** TASK REQUIREMENTS **
Your task is to write out exactly the lines of the listing below, from the first down to the line that holds "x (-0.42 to".

** EXERCISE DATA **
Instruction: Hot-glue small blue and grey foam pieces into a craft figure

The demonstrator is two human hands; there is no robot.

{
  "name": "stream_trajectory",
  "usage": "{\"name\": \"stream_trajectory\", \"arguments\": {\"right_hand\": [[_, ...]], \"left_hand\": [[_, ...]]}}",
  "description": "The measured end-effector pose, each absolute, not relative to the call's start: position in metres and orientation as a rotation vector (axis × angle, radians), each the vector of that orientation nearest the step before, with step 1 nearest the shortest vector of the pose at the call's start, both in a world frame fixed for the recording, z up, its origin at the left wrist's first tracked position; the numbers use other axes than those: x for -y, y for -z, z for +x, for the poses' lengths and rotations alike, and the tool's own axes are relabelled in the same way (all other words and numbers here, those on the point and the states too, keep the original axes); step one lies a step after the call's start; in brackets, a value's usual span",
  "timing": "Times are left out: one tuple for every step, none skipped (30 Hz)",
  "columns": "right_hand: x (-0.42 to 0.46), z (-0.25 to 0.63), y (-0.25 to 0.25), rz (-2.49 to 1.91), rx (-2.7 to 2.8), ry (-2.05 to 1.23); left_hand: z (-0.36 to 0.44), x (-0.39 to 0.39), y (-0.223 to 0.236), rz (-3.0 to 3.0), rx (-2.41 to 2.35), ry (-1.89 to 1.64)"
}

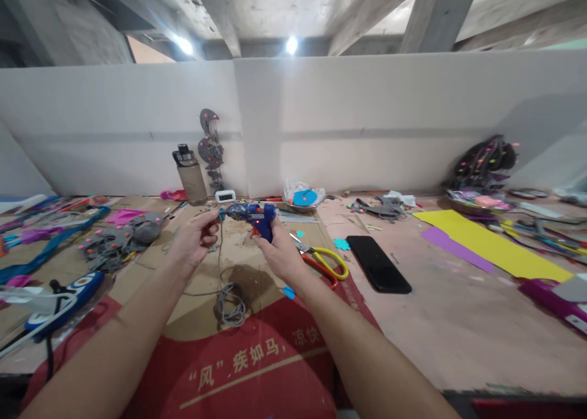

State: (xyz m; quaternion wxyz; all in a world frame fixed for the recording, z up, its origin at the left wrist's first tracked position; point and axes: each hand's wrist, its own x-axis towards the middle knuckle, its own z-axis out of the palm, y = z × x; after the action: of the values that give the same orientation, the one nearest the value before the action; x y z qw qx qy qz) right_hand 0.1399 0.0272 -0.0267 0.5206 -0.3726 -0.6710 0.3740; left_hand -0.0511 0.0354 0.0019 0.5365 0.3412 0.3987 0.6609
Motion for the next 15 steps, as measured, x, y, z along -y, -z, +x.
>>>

** OUTPUT BELOW **
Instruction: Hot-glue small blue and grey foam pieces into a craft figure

The demonstrator is two human hands; there is no robot.

{
  "name": "stream_trajectory",
  "usage": "{\"name\": \"stream_trajectory\", \"arguments\": {\"right_hand\": [[_, ...]], \"left_hand\": [[_, ...]]}}",
  "description": "The measured end-effector pose, each absolute, not relative to the call's start: position in metres and orientation as a rotation vector (axis × angle, radians), each the vector of that orientation nearest the step before, with step 1 nearest the shortest vector of the pose at the call's start, both in a world frame fixed for the recording, z up, its origin at the left wrist's first tracked position; the numbers use other axes than those: x for -y, y for -z, z for +x, for the poses' lengths and rotations alike, and the tool's own axes are relabelled in the same way (all other words and numbers here, those on the point and the states too, keep the original axes); step one lies a step after the call's start; in brackets, a value's usual span",
  "timing": "Times are left out: one tuple for every step, none skipped (30 Hz)",
  "columns": "right_hand: x (-0.42 to 0.46), z (-0.25 to 0.63), y (-0.25 to 0.25), rz (-2.49 to 1.91), rx (-2.7 to 2.8), ry (-2.05 to 1.23); left_hand: z (-0.36 to 0.44), x (-0.39 to 0.39), y (-0.223 to 0.236), rz (-3.0 to 3.0), rx (-2.41 to 2.35), ry (-1.89 to 1.64)"

Work on the answer has been completed.